━━ DATA FOR THIS TASK
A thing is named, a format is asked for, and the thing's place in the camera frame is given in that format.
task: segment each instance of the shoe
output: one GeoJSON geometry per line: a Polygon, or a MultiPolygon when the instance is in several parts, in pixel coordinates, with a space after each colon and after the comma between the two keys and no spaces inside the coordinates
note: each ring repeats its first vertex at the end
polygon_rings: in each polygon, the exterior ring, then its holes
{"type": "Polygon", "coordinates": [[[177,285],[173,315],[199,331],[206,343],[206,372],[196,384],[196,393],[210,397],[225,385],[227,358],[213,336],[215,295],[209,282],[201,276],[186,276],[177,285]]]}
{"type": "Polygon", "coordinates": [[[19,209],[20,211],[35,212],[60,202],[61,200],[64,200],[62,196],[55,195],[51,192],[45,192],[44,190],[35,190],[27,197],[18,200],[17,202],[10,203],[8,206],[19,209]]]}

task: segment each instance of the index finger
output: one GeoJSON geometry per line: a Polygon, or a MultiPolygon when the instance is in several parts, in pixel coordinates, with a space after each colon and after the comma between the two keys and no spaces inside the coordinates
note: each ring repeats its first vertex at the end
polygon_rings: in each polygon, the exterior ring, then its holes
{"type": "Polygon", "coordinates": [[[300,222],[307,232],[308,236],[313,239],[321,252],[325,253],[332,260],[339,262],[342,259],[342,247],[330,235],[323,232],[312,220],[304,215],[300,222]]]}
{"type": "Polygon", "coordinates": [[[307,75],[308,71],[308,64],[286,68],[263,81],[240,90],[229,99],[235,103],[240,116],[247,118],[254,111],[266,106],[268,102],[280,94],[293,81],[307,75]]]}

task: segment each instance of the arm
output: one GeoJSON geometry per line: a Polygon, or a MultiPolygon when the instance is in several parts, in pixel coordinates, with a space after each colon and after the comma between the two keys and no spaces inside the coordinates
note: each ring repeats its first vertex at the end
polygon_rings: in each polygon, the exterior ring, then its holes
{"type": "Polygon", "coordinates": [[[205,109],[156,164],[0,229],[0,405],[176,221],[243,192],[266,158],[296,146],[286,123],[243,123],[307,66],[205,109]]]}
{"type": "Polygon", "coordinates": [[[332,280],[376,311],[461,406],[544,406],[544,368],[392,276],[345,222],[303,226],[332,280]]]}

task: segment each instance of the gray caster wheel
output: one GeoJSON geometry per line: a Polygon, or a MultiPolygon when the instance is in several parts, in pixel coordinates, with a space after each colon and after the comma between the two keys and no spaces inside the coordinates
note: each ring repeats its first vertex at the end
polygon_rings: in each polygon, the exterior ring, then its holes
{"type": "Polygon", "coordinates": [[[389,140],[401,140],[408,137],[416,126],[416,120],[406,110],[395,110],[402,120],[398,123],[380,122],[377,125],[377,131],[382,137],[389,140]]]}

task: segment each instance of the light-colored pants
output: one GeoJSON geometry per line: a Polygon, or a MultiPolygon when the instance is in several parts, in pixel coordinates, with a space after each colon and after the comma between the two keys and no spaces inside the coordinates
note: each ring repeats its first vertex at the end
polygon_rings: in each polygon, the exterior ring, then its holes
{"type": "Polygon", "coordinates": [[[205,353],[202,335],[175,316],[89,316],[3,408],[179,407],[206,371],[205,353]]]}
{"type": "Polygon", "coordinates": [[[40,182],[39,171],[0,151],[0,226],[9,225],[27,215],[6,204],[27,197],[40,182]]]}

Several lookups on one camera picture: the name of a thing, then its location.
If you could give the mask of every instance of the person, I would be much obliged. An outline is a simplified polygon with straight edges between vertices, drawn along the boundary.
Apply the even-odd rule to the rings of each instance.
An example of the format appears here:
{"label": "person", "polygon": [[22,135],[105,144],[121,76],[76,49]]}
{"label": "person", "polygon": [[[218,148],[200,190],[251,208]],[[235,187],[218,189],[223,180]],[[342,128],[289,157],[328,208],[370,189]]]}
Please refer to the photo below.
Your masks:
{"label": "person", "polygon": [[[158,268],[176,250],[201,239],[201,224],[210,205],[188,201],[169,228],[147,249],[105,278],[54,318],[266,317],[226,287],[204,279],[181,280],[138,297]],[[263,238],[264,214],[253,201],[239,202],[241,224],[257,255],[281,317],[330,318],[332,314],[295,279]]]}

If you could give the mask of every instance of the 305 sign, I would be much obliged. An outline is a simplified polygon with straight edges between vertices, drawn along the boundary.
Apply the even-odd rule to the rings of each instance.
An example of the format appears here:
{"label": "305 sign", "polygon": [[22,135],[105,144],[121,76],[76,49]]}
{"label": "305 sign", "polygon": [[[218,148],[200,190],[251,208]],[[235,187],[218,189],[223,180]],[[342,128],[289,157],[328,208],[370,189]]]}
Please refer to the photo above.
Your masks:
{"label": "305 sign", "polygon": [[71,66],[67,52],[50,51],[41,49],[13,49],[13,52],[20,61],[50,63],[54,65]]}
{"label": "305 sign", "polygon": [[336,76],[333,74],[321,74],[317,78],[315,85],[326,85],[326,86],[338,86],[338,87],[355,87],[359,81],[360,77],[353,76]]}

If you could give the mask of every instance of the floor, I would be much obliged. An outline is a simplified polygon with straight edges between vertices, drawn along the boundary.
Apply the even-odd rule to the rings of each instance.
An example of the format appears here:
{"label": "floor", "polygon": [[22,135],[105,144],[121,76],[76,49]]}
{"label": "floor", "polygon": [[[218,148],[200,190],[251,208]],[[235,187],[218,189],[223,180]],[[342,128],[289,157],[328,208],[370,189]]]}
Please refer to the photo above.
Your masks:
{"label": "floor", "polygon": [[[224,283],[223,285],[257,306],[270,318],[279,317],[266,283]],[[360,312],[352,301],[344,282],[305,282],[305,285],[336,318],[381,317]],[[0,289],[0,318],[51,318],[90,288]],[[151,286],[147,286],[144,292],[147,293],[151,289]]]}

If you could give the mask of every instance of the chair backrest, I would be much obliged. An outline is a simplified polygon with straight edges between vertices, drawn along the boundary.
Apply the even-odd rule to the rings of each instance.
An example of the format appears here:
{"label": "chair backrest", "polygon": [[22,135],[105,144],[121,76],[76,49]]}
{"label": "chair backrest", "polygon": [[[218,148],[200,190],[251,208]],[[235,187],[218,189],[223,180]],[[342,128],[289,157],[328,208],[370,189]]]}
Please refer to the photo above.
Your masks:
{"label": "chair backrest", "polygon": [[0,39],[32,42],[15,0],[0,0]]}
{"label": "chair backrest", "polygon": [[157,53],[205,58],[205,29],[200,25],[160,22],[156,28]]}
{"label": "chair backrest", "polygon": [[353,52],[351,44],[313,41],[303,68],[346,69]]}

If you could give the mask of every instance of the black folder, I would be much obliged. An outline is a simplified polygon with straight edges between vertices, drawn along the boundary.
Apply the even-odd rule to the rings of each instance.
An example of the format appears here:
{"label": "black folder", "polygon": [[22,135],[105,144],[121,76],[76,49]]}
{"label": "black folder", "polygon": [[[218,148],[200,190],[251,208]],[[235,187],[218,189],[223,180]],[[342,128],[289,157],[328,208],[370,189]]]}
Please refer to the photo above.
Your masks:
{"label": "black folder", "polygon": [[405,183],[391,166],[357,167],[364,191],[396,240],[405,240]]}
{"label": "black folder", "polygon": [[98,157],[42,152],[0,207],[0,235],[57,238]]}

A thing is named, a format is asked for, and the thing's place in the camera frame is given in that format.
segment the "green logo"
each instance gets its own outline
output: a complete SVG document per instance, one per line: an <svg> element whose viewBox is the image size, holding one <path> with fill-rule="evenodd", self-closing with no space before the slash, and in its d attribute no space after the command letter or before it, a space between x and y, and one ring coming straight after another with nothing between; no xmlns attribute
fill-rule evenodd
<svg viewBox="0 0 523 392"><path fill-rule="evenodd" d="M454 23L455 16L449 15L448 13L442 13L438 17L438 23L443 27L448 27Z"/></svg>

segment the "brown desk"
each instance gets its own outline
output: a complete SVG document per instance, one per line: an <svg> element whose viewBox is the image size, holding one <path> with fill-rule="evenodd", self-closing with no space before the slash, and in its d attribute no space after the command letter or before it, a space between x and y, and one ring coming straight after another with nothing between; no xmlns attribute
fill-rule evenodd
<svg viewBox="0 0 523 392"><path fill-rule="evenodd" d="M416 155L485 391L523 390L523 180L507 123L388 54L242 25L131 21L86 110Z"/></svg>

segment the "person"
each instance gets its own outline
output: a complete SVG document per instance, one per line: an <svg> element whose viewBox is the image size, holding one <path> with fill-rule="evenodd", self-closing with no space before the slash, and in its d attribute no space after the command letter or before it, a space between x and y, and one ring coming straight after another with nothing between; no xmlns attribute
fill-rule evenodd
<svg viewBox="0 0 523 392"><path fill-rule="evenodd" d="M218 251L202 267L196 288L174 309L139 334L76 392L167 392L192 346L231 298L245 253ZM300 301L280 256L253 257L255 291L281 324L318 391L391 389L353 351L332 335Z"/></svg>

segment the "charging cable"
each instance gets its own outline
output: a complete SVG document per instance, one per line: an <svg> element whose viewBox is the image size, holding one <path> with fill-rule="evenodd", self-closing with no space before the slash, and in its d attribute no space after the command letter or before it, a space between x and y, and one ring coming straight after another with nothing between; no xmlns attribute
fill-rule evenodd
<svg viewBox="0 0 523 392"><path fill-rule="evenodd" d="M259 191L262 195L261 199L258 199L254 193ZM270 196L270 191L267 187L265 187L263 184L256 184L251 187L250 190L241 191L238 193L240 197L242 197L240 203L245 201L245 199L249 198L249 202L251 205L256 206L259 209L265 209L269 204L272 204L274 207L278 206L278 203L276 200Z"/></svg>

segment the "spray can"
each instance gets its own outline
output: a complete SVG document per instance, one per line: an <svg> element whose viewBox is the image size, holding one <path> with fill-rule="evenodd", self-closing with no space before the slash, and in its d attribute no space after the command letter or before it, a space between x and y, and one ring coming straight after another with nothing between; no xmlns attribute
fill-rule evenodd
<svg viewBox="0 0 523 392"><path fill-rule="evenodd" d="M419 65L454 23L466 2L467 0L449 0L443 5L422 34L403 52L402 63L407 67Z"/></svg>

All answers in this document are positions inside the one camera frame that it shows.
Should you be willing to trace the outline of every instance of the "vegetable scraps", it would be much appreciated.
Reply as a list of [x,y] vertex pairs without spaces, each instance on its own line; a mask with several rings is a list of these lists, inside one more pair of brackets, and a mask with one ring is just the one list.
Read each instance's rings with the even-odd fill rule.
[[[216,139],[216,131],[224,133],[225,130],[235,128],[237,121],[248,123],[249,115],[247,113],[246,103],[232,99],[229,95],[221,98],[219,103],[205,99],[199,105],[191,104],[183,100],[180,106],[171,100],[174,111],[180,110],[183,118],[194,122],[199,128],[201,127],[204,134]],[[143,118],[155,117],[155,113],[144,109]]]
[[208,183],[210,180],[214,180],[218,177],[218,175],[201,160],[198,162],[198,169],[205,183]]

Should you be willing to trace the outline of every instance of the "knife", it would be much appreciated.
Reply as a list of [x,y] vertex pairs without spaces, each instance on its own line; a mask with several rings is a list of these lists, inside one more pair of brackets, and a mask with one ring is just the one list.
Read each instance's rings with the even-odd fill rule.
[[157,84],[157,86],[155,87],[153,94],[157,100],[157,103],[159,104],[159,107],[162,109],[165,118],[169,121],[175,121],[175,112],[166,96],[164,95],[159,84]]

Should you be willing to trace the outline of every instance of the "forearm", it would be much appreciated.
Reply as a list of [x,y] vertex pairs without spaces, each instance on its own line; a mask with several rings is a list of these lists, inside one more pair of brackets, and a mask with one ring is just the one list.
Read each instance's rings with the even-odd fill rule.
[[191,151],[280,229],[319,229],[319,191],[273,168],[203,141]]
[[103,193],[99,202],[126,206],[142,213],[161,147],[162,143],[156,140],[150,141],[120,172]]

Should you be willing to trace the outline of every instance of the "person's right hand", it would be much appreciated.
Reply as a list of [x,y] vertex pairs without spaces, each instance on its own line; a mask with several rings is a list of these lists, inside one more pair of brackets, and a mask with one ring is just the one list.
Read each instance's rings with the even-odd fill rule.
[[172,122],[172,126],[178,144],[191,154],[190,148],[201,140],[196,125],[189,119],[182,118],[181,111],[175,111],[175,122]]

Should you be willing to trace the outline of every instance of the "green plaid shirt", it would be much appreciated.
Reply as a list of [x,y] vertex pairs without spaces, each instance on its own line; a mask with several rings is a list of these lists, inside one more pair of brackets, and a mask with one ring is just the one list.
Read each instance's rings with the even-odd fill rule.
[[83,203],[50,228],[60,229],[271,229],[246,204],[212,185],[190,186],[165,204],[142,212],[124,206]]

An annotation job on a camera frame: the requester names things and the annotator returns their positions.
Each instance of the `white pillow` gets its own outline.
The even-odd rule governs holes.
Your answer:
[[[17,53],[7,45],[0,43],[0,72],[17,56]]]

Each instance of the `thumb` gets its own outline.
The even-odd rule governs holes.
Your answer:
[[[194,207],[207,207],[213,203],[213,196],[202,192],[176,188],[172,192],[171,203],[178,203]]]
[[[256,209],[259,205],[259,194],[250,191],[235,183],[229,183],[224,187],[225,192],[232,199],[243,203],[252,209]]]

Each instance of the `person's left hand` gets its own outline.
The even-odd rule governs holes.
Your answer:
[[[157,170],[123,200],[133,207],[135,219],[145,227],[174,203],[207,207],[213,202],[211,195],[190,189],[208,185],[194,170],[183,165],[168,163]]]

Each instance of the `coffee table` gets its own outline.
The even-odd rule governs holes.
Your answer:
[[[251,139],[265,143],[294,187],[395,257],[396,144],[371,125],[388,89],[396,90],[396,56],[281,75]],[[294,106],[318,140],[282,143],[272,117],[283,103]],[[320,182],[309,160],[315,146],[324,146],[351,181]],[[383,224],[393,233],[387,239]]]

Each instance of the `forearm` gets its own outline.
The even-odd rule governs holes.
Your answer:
━━━━
→ WORK TO BE COMPLETED
The string "positions" marks the lines to return from the material. Copy each one.

→ WRITTEN SOLUTION
All answers in this document are positions inside the one camera frame that it shows.
An annotation job on a camera frame: the requester names things and the annotator returns their positions.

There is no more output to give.